● Work request:
Present the count of lines in the entries below that hold "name", and present nothing else.

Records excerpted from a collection
________________________
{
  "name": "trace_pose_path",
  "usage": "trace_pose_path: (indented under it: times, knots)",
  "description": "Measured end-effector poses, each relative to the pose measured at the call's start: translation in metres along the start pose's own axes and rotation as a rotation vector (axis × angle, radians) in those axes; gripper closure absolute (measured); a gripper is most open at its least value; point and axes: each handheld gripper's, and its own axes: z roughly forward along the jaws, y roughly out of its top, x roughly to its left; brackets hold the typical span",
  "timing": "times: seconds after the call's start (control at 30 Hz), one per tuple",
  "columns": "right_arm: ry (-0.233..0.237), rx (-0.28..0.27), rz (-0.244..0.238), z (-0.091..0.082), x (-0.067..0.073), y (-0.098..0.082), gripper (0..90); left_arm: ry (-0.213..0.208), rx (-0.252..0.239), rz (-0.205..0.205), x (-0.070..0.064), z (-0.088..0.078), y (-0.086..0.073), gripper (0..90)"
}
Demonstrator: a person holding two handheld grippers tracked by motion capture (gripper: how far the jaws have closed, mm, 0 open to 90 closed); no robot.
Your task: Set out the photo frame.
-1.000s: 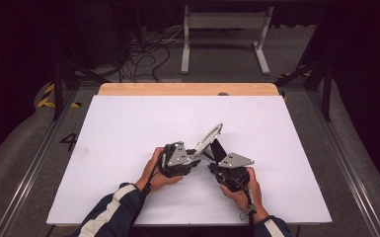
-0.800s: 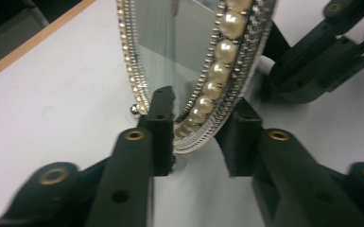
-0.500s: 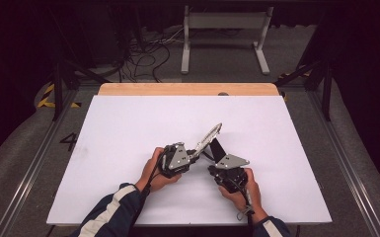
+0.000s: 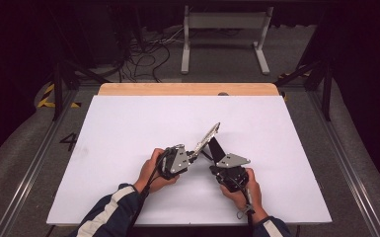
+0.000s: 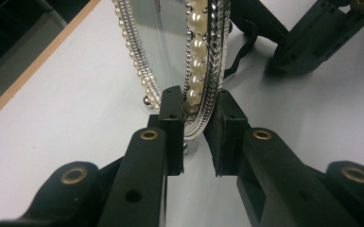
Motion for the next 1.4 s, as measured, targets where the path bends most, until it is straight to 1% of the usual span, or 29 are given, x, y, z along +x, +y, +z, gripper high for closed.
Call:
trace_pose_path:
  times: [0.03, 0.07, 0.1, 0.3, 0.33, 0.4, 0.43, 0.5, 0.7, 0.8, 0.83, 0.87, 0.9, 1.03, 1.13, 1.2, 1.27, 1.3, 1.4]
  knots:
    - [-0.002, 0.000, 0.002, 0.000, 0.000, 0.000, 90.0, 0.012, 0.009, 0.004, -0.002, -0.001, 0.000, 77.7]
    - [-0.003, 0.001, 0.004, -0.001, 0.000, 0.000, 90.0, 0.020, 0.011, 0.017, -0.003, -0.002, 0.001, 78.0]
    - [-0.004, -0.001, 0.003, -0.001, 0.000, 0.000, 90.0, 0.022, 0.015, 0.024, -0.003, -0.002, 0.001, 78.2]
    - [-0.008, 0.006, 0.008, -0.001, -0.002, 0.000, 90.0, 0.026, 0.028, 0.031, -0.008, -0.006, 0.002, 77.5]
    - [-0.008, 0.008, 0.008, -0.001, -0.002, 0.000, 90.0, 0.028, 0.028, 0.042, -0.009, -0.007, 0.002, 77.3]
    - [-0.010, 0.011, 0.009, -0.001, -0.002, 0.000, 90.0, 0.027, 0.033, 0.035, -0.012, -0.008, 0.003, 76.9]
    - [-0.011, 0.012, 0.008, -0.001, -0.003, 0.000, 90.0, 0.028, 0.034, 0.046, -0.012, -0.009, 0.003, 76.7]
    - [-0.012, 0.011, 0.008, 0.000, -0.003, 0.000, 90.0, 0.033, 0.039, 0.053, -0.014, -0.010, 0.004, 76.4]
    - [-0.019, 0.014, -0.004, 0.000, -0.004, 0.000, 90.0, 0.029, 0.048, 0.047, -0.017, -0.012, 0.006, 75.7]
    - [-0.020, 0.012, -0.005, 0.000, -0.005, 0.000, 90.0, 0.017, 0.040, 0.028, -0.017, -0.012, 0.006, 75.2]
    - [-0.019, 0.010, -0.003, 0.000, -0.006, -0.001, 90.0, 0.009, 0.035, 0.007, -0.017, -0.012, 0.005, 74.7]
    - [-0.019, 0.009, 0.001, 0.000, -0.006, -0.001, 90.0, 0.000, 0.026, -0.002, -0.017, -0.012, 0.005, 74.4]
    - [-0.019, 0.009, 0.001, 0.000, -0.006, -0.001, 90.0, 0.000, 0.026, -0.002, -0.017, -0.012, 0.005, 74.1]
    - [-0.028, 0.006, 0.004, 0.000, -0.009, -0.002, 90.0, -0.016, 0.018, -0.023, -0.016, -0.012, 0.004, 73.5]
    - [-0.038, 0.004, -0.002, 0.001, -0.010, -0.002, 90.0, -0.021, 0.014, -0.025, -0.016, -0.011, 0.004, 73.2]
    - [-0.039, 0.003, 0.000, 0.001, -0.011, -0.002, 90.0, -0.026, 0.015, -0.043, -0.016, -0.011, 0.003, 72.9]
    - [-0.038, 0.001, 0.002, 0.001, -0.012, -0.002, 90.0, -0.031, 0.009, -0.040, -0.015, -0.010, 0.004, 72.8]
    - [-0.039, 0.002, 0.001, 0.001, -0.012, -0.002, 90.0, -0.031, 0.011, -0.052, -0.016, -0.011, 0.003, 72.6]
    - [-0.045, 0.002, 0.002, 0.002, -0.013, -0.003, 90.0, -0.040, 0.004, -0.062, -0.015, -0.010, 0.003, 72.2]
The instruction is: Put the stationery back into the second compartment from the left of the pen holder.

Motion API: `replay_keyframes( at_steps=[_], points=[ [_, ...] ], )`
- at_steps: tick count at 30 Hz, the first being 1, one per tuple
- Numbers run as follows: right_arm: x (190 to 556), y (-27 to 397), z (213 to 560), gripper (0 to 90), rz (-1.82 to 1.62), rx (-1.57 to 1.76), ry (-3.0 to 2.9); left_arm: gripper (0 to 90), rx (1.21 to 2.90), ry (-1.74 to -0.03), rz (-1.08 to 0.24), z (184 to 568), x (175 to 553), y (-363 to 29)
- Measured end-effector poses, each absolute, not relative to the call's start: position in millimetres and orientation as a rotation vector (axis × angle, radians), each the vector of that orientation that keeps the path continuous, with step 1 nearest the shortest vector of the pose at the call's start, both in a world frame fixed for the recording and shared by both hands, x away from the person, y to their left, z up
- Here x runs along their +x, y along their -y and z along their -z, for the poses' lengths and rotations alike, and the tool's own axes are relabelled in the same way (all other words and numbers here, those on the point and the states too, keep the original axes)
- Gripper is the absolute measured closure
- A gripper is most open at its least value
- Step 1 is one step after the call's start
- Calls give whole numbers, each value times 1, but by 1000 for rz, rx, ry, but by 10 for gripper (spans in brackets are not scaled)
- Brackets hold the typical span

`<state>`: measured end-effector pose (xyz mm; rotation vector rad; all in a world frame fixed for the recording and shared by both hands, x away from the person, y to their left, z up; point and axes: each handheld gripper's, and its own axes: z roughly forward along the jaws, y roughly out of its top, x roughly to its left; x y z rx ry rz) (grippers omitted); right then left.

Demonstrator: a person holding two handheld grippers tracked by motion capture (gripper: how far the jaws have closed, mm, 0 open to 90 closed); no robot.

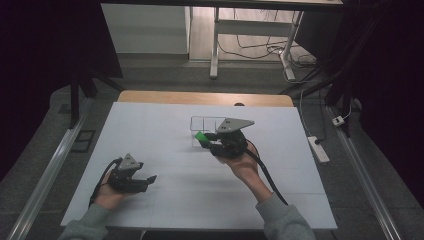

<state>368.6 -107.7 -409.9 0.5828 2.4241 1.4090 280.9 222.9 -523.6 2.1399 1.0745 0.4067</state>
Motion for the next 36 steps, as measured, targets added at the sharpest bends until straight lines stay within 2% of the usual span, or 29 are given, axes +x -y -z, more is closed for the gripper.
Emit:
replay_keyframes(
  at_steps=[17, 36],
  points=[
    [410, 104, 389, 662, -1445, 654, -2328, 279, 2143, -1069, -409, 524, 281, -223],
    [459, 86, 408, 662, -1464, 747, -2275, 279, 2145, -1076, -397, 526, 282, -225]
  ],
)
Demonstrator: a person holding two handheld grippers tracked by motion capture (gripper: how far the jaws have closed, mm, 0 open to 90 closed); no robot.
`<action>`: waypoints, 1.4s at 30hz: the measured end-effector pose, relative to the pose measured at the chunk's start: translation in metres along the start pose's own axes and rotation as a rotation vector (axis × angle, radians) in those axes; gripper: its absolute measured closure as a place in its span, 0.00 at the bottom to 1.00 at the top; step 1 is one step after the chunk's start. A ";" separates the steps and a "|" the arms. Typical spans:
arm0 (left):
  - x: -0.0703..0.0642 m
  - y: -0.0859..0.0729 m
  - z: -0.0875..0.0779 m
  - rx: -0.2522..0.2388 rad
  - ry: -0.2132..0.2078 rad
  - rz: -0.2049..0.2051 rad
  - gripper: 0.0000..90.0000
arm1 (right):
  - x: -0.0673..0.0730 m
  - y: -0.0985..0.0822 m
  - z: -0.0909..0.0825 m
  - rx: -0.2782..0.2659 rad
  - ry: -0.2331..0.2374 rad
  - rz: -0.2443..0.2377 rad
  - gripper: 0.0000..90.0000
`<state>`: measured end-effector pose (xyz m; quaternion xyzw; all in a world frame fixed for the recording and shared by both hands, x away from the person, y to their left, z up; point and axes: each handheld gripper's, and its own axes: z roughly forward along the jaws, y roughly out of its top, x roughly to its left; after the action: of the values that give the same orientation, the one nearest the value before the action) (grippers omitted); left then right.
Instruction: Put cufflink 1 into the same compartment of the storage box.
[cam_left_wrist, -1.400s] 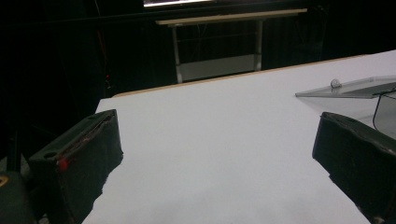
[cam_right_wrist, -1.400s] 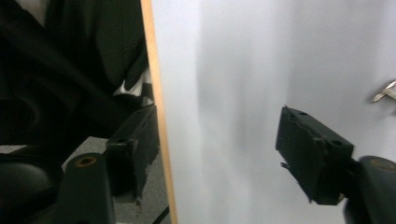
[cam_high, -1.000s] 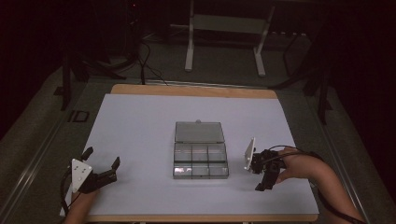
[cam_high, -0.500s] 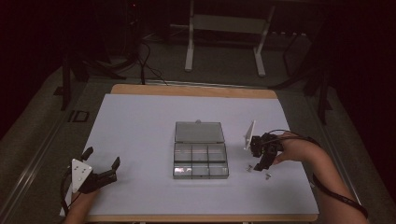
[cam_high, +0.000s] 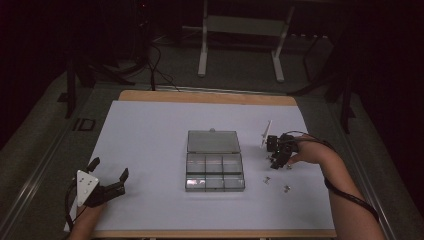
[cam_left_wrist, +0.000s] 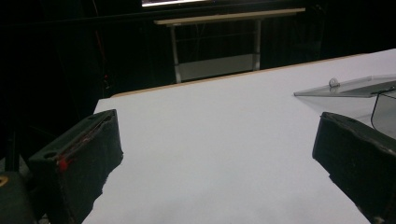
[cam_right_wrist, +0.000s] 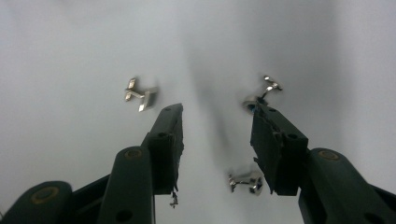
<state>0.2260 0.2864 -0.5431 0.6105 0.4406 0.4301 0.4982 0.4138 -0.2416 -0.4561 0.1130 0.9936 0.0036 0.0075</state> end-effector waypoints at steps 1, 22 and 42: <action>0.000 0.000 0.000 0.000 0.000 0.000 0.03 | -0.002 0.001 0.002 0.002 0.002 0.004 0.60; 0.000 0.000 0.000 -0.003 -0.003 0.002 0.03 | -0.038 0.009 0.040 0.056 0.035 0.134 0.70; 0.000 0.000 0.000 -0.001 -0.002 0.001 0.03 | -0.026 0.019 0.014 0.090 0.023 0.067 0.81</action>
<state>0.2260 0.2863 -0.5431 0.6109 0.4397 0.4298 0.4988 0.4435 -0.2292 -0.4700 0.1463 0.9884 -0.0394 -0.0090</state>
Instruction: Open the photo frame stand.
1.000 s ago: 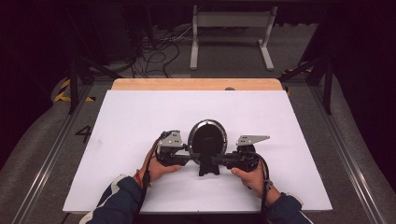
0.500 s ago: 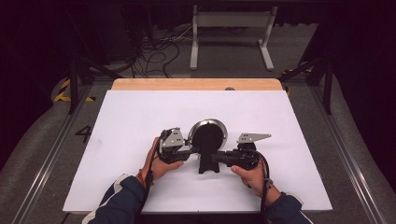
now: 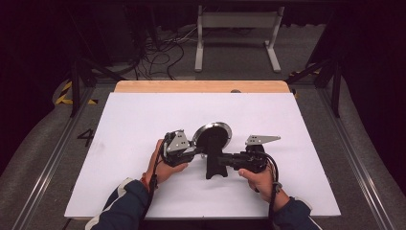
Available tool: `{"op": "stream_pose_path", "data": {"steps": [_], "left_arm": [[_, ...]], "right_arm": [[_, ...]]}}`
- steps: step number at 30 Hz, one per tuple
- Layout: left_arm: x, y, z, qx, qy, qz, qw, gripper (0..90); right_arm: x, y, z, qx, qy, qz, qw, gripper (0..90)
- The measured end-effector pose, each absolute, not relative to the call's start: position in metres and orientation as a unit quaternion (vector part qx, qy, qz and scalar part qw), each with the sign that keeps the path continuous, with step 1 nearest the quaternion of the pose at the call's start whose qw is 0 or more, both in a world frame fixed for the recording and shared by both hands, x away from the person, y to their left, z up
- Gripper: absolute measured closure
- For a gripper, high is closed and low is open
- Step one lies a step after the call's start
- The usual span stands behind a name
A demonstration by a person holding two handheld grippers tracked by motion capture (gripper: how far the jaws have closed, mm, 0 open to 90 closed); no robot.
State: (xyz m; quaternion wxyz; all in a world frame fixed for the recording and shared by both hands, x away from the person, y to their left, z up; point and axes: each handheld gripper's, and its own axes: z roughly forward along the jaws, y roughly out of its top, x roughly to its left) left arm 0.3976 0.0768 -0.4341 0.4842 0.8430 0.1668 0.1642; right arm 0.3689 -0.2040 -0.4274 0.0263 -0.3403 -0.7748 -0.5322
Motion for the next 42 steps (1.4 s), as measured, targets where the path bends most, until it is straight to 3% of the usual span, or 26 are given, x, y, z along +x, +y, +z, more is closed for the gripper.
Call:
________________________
● Your solution:
2